Lincoln's votes on health care appeared to be positioning her as a high-profile, "conservative Democrat", to avoid being perceived as a "liberal" by an Arkansas voting public that had turned increasingly Republican. In 2009, she spoke out in opposition to the pro-labor union bill known as the Employee Free Choice Act; this garnering her the praise of conservative interest groups like Americans for Tax Reform, but also bitter criticisms from labor unions, who publicly threatened to discourage Arkansas' remaining Democratic-leaning voters from voting for her.

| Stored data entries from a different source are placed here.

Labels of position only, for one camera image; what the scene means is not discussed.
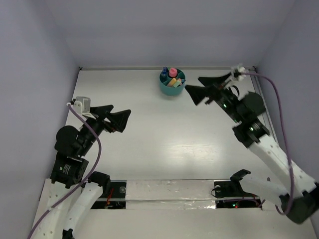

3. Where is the orange tip pink highlighter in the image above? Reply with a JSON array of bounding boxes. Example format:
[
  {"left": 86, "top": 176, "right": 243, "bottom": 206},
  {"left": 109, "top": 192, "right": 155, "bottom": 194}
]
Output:
[{"left": 167, "top": 78, "right": 177, "bottom": 87}]

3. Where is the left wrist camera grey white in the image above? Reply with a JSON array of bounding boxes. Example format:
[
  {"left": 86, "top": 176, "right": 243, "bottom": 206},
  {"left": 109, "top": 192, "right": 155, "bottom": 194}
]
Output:
[{"left": 67, "top": 97, "right": 91, "bottom": 116}]

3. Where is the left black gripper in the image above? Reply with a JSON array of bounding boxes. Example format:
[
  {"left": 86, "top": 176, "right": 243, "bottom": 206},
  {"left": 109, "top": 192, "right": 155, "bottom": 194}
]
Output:
[{"left": 78, "top": 104, "right": 132, "bottom": 154}]

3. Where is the pink topped centre tube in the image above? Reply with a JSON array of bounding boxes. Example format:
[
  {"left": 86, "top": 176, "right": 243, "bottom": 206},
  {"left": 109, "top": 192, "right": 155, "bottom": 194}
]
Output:
[{"left": 167, "top": 67, "right": 178, "bottom": 79}]

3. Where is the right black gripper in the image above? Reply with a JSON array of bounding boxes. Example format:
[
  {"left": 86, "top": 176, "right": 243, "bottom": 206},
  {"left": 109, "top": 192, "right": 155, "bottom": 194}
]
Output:
[{"left": 186, "top": 72, "right": 244, "bottom": 123}]

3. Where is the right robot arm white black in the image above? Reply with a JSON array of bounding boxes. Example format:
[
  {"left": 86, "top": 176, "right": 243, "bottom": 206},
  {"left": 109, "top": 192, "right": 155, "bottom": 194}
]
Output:
[{"left": 185, "top": 70, "right": 319, "bottom": 225}]

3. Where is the blue cap white pen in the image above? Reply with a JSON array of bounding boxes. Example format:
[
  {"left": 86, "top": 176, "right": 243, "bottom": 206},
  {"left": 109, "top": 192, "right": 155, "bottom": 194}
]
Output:
[{"left": 161, "top": 67, "right": 168, "bottom": 79}]

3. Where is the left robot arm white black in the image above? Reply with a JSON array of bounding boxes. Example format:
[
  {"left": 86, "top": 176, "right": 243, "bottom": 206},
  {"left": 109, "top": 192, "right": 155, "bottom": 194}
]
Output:
[{"left": 27, "top": 100, "right": 131, "bottom": 239}]

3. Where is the foil covered front board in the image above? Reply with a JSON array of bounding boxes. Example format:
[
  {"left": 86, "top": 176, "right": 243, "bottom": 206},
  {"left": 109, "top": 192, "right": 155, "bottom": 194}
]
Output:
[{"left": 125, "top": 180, "right": 216, "bottom": 210}]

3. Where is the green tip clear highlighter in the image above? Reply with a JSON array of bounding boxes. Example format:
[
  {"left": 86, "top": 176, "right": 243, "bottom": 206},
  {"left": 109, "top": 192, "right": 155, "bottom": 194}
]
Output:
[{"left": 173, "top": 79, "right": 182, "bottom": 88}]

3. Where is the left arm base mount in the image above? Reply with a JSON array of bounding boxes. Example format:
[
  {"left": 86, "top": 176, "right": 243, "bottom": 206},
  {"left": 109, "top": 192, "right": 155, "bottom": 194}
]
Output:
[{"left": 91, "top": 181, "right": 127, "bottom": 210}]

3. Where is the teal round organizer container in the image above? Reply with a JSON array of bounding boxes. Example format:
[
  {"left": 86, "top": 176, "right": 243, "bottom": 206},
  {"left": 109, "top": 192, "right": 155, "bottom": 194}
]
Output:
[{"left": 159, "top": 68, "right": 186, "bottom": 96}]

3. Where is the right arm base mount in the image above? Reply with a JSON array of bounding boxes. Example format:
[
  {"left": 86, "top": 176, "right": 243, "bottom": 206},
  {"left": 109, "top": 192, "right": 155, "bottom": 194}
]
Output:
[{"left": 210, "top": 169, "right": 265, "bottom": 209}]

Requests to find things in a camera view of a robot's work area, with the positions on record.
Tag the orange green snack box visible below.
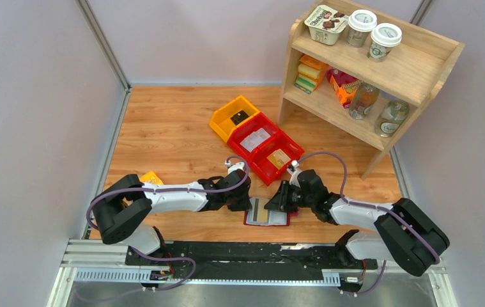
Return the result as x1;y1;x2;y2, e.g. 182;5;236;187
139;171;164;185

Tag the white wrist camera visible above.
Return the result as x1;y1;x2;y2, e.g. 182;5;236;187
224;159;246;175
287;160;302;187

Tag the gold card in bin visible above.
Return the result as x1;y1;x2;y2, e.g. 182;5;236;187
267;148;291;169

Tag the yellow plastic bin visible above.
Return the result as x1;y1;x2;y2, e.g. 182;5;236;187
208;95;260;143

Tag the paper coffee cup left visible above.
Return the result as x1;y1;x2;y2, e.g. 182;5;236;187
346;9;377;48

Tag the black card in bin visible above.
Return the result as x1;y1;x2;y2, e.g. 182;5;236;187
230;110;249;127

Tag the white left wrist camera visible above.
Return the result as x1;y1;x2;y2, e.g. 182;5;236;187
224;159;246;175

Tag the red plastic bin front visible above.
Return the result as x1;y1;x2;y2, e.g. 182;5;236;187
249;132;304;186

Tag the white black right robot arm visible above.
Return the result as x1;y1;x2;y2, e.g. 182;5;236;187
265;169;450;276

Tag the stack of sponges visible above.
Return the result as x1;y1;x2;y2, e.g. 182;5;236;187
294;54;330;94

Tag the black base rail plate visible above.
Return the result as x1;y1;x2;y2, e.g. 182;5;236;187
124;240;378;282

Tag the paper coffee cup right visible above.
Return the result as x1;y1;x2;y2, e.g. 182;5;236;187
367;23;403;62

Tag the glass bottle right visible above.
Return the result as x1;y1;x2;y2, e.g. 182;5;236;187
374;99;410;138

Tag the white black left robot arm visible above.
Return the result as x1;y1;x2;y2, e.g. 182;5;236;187
86;168;251;265

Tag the white card in bin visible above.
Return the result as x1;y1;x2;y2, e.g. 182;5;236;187
240;128;270;153

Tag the Chobani yogurt cup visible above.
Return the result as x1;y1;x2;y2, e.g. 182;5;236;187
304;4;349;45

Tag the red leather card holder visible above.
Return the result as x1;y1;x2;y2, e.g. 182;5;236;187
243;197;298;226

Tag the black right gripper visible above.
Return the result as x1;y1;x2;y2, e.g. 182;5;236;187
263;180;314;214

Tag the red plastic bin middle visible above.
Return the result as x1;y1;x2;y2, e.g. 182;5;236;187
227;113;280;162

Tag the red plastic bin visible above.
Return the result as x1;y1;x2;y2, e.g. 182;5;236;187
227;113;280;162
249;132;304;186

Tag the orange snack bag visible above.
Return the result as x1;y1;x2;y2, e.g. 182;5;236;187
326;68;362;109

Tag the paper coffee cup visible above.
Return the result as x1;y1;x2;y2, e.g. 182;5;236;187
367;23;403;62
346;9;377;48

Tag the glass bottle left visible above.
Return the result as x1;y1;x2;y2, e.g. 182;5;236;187
348;83;381;120

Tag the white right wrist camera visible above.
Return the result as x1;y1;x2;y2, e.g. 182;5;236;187
287;160;302;187

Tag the wooden shelf unit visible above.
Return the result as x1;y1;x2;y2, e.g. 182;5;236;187
277;1;465;180

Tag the glass bottle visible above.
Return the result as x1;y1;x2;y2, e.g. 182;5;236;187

In November 2009, Lincoln voted against bringing Guantanamo Bay prisoners to the United States for trial.

On December 9, 2010, Lincoln missed, by three minutes, a critical vote to repeal Don't ask, don't tell after a dental appointment. A supporter of the bill, Sen. Joe Lieberman, told reporters: "She was very frustrated and apologized to both of us." She said she would have voted for repeal had she made the vote. On December 18, she voted in favor of final passage of the bill.

=== 2010 re–election campaign ===
With the Obama administration having become hugely unpopular in her home state, Lincoln's re-election strategy in 2010 was to depict herself to Arkansas voters as independent of the Democrats. After first narrowly surviving a primary challenge by the state's then-Lieutenant Governor Bill Halter with an early endorsement from former President and Governor of Arkansas Bill Clinton, Lincoln lost in November 2010 to Republican congressman John Boozman by a landslide, 58% to 37%.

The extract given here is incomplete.